I’d classify this as a bug and think we should just send append a \n to each message we send to the logger so we don’t have this line overlap. The new code could just be something like

stream << (msg + "\n");

the stuff we’re sending to the console - what part of the algorithm is this coming from? the PSIS resampling?

That output is from the iterations of lbfgs from within a single pathfinder

Thanks a lot Mitzi and Steve!

The insertion of a \n would solve my problem.

Your last question Mitzi also helps a lot because I now understand the summary form lbfgs is written to stdout and I need to handle that better.

you can also get the individual pathfinder LBFGS information in a structured form
using save_single_paths arg - 12 Pathfinder Method for Approximate Bayesian Inference | CmdStan User’s Guide.
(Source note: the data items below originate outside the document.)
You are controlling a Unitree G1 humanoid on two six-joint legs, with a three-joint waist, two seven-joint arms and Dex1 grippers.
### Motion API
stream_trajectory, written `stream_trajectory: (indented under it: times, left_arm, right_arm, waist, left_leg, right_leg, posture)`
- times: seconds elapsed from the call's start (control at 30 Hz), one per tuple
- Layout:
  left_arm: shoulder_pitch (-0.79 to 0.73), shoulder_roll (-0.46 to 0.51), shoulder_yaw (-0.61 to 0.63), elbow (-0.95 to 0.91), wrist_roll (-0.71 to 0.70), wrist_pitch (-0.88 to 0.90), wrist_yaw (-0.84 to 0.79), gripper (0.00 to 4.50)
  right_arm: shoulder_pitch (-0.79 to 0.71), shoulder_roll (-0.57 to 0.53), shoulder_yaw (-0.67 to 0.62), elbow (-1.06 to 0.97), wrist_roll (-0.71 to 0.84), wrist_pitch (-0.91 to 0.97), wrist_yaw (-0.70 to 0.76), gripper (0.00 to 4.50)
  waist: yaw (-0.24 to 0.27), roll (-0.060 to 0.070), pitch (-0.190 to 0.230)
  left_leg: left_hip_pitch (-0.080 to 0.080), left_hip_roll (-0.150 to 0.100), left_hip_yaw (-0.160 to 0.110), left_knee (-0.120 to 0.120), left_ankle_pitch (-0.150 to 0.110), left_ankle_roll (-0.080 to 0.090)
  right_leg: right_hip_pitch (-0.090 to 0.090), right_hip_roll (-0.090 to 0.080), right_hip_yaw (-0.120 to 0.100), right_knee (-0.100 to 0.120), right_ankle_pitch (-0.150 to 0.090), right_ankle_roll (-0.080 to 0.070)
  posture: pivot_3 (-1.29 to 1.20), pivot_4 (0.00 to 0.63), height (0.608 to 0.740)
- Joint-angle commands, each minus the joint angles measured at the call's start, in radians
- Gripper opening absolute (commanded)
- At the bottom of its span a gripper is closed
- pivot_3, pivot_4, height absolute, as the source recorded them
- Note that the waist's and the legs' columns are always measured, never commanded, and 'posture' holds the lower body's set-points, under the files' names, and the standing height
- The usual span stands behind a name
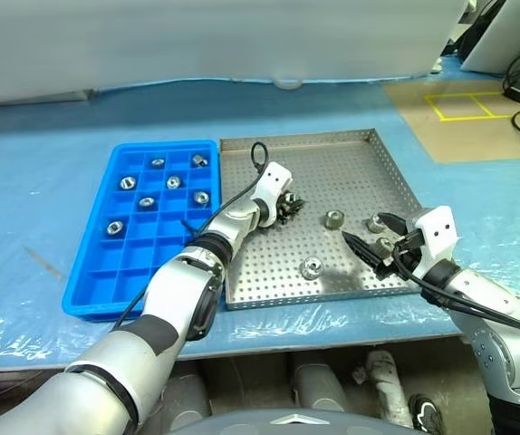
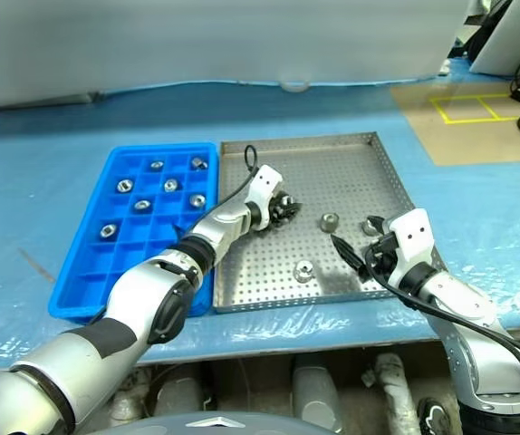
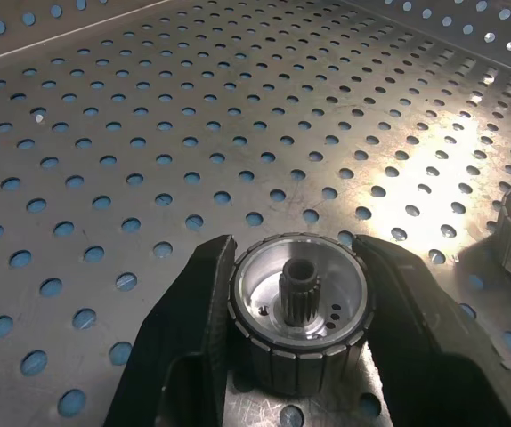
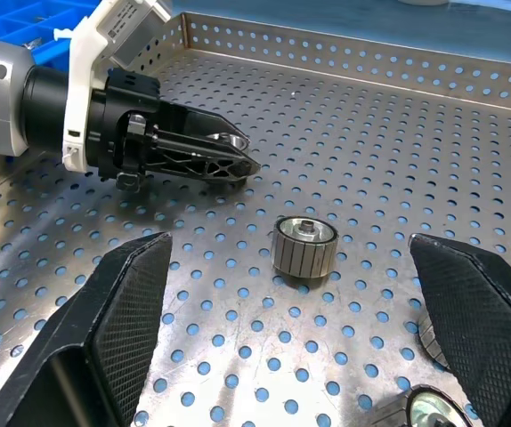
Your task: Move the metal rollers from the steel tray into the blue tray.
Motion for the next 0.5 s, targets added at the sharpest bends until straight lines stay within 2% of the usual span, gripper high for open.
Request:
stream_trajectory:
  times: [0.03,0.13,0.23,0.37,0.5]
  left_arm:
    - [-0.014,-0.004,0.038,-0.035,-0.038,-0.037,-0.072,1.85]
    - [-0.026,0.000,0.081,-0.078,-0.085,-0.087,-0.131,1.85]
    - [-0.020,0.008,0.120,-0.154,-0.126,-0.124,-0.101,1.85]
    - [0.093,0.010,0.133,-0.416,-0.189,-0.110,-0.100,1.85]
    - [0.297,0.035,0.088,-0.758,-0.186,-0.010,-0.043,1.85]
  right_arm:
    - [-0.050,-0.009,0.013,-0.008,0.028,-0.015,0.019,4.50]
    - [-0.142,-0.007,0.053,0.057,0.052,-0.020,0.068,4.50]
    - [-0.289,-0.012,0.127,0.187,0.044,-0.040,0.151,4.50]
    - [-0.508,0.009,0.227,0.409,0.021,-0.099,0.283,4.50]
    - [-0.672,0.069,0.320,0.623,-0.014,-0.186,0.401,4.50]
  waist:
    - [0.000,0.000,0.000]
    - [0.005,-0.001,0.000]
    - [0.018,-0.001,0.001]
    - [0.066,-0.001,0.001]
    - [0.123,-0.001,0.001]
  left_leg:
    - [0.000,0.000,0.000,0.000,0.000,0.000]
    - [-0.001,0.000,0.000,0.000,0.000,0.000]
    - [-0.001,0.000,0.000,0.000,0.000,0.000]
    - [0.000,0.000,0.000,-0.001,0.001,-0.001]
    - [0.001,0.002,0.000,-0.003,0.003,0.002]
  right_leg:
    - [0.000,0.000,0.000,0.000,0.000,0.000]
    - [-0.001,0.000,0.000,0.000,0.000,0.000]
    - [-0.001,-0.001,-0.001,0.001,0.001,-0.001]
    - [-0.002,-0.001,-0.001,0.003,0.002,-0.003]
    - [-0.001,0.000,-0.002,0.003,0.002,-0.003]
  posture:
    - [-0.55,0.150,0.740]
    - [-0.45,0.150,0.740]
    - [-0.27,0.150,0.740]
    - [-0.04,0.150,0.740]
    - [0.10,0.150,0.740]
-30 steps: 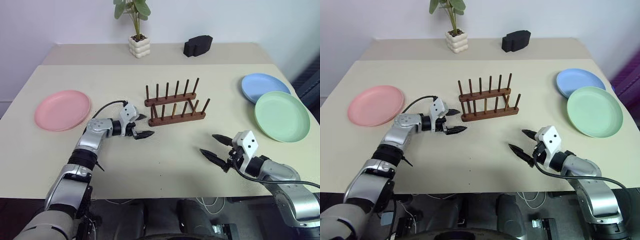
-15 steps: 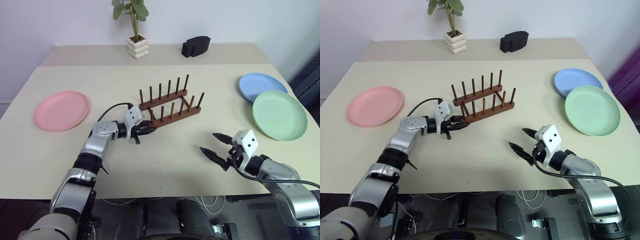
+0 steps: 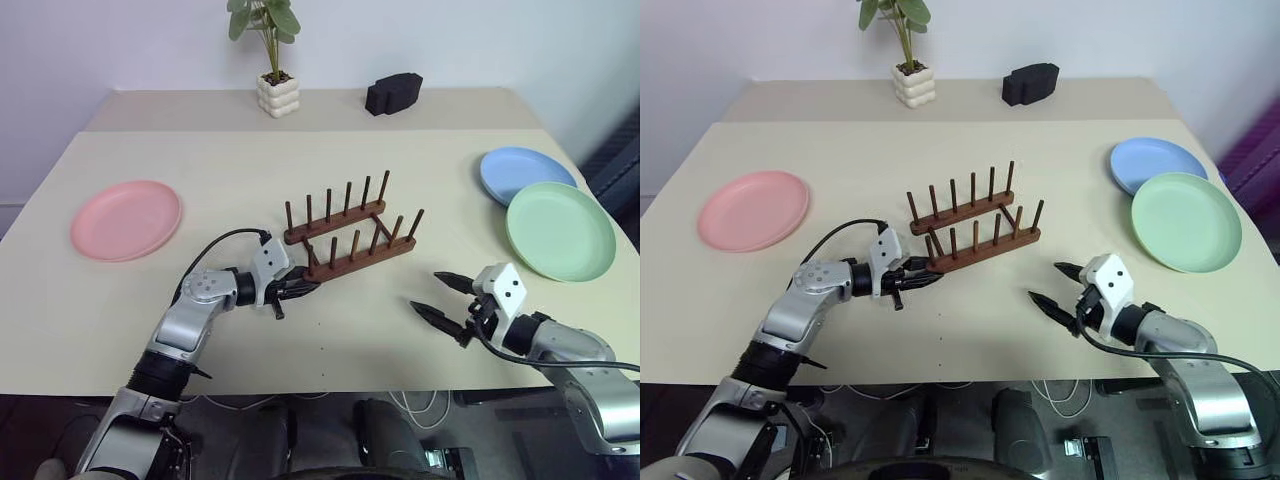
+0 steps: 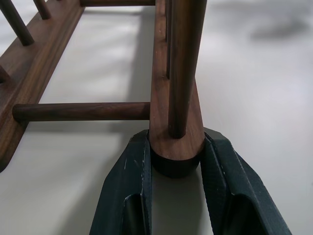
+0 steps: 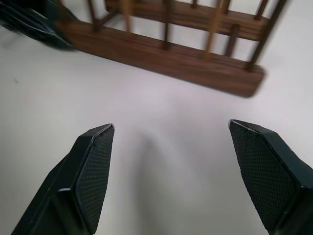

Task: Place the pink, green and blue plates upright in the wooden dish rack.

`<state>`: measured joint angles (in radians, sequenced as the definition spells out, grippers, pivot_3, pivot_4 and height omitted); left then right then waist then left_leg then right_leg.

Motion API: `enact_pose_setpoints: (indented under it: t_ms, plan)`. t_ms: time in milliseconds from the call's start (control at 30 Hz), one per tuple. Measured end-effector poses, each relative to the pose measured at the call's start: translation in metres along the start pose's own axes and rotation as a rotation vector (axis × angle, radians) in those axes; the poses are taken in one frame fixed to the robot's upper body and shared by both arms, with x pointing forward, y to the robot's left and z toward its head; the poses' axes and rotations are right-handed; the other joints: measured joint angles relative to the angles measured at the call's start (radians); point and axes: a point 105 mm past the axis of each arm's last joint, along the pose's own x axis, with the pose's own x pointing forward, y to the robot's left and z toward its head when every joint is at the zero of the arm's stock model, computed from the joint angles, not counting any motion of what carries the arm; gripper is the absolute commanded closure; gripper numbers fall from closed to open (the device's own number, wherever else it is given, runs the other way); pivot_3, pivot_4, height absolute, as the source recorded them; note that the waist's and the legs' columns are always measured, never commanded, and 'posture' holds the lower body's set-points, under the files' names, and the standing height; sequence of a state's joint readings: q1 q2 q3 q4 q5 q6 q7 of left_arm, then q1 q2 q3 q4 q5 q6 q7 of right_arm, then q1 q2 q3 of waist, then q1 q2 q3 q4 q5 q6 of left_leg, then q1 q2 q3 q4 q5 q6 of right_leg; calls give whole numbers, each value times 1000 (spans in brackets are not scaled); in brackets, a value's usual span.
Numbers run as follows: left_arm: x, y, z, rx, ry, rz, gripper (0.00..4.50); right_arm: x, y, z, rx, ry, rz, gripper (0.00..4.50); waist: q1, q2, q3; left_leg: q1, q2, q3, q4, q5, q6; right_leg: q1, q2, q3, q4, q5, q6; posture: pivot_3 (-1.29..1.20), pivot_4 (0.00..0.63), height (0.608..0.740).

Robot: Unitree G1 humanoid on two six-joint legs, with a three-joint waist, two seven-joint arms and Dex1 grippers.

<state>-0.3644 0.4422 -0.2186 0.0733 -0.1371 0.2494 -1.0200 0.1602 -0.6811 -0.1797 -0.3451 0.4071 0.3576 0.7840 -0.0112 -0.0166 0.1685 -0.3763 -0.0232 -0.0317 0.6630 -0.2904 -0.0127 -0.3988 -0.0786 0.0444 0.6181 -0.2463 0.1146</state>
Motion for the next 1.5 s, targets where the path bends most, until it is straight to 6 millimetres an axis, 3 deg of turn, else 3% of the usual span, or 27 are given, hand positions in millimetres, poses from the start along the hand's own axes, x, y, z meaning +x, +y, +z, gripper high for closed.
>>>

We could but imo I think this is a problem for a lot of Stan’s output (this also happens in the multi chain case for NUTS). I think we should probably just stop using << std::endl; and just append \n to messages we log

1 Like

I see - I never scrolled far enough to the right to understand what the concern here was.
doh!

Mitzi, I’ll look into the save_single_path option a bit more. I did that after your initial response but couldn’t figure out how to recreate the “table”. I will take a closer look.

what part of the console output is truly informative?

I can understand that the JSON output seems daunting - it outputs information about the Hessian that’s useful to algorithm developers who might want to tweak things. the example that’s in the CmdStan Guide is from the centered 8-schools model, so Pathfinder goes pretty far into the funnel - the example shows the first few iterations - progress - and the final iterations - no progress (12 Pathfinder Method for Approximate Bayesian Inference | CmdStan User’s Guide)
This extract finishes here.